Since Facebook became a global phenomenon, the company has grappled with the question of how to handle the accounts of the deceased. Today, they can be converted into memorial accounts, which the ownership company Meta describes as “a place where friends and family can come together and share their memories of a person’s death.”
But now you look on another variant. Recently, Meta received a patent for AI technology that is trained to mimic the way a person normally communicates and continue to post even when the user is no longer able to do so. The technology “can be used to simulate a deceased person,” the patent text states. The goal is described as allowing others to “continue to experience” the users’ presence, even if they are dead.
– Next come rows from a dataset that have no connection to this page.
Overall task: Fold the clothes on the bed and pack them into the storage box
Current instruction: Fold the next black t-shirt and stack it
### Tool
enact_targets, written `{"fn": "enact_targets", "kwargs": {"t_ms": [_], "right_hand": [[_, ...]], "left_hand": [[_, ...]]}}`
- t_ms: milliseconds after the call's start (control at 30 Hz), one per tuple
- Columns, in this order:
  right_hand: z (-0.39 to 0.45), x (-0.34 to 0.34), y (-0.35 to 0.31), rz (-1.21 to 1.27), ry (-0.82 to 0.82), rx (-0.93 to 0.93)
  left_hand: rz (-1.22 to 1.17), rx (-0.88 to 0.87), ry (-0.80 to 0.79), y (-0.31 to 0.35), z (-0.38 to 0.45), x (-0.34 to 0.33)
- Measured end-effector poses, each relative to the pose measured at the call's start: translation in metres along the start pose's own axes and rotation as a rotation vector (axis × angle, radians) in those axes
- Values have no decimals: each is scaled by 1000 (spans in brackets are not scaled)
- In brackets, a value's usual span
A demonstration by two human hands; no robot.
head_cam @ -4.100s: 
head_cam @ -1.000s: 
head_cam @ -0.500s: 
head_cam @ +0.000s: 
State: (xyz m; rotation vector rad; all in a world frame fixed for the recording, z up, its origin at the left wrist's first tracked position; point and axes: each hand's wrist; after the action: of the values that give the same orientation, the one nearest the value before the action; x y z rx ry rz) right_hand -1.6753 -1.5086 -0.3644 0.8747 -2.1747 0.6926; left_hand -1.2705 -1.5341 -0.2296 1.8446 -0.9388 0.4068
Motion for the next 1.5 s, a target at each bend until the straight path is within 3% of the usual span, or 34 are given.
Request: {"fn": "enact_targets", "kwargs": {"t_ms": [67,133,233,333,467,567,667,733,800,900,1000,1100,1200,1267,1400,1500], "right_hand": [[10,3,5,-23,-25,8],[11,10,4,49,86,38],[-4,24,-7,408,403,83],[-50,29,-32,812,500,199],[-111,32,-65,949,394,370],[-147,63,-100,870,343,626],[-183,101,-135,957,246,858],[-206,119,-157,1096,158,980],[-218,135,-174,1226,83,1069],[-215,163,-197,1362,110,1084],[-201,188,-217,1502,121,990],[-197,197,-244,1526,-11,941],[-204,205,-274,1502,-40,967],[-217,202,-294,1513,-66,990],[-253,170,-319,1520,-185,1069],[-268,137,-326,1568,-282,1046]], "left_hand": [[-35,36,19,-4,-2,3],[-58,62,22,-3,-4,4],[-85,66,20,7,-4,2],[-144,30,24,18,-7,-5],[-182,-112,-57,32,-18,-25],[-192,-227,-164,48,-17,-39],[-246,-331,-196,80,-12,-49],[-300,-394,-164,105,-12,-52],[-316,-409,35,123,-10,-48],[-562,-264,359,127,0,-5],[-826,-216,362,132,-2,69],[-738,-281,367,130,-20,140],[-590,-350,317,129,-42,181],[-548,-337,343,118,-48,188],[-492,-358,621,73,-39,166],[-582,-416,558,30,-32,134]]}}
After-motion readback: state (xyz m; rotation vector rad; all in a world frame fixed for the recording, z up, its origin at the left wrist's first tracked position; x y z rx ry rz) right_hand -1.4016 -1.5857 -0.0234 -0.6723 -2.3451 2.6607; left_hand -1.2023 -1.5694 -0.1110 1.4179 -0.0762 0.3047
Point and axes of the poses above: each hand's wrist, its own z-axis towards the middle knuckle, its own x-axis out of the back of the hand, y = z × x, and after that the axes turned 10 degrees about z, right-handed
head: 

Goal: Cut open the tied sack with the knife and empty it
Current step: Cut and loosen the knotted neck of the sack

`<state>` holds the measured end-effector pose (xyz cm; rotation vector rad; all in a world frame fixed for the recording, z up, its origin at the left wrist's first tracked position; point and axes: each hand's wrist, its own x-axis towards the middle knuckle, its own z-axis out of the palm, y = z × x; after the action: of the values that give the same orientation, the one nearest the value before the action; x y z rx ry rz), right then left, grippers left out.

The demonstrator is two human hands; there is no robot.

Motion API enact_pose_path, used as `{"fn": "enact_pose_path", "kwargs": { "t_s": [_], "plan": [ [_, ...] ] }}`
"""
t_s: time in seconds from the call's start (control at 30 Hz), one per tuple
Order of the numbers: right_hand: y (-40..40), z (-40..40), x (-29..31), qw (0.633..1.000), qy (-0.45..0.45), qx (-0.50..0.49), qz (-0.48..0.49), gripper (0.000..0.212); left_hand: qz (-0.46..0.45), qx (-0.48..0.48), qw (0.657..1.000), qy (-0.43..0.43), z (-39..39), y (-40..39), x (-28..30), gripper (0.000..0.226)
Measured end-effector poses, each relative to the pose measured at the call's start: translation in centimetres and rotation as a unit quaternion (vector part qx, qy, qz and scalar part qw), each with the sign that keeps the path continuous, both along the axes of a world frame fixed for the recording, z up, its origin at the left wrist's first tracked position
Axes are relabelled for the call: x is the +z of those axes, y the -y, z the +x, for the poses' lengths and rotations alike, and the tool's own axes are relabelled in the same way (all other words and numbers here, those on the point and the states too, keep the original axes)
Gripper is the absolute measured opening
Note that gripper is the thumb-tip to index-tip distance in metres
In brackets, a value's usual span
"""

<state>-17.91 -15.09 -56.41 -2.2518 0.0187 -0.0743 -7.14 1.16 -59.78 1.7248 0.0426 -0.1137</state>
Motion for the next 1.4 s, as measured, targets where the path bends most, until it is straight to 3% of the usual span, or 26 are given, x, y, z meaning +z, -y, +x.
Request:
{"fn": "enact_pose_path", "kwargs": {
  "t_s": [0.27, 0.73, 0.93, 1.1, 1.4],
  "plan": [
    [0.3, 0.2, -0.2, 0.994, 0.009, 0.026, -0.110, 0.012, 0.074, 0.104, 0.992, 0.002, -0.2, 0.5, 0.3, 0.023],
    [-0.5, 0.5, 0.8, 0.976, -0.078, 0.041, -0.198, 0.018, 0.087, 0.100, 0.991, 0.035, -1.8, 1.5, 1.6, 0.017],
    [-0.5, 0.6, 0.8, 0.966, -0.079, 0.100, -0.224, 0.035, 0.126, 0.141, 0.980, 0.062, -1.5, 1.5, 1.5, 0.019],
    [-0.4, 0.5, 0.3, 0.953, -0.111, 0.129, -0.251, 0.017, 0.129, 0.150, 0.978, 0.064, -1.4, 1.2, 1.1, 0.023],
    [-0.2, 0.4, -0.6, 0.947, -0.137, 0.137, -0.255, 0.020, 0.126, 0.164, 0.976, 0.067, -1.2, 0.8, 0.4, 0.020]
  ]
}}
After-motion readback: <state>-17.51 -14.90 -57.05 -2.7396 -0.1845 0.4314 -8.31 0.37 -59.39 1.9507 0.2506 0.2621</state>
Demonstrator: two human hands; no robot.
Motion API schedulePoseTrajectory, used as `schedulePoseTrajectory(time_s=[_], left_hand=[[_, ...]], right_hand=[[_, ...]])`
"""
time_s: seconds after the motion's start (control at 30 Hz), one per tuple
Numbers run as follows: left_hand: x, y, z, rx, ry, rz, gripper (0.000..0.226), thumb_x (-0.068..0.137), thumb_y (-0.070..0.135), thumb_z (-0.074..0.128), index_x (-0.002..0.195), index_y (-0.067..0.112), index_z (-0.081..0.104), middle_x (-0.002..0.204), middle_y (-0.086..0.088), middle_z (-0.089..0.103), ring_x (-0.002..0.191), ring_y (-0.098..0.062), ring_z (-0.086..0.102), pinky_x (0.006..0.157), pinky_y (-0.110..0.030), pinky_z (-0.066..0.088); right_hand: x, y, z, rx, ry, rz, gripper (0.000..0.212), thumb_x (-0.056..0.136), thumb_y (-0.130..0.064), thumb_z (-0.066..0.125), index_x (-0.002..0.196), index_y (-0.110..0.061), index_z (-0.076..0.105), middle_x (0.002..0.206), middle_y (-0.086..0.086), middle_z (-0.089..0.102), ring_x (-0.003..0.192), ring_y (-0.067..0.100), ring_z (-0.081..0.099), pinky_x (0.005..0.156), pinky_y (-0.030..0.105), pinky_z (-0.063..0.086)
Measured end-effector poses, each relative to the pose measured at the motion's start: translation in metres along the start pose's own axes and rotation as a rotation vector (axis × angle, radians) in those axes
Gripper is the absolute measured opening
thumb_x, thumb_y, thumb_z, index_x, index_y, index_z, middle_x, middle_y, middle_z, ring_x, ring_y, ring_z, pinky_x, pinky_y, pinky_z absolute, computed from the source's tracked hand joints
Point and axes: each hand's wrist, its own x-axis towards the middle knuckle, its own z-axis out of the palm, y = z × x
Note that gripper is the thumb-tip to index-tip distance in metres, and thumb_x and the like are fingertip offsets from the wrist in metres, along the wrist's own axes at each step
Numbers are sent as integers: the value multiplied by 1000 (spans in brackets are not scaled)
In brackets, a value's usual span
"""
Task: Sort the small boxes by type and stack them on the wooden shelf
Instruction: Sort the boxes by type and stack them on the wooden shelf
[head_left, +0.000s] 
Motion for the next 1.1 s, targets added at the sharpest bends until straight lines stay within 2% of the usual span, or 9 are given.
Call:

The technology is based on a so-called Large Language Model, the same AI technology that underlies Chat GPT, among other things.
However, it is well known that tech companies sometimes file patents for technologies they never use, and a Meta spokesperson told Business Insider that there are no plans to move forward with the project.
However, describes the patent on how the AI system could be used to communicate with living humans by “using the language model to create responses on behalf of the user to posts published by other users.”
The system closely resembles concepts previously featured in science fiction. Among other things, an episode of the dystopian TV series “Black Mirror” shows how a grieving woman recreates a dead relative in the form of an AI clone.
Meta had already filed for the patent in 2023, but it was granted at the end of December. The inventor is said to be Andrew Bosworth, Chief Technology Officer at Meta.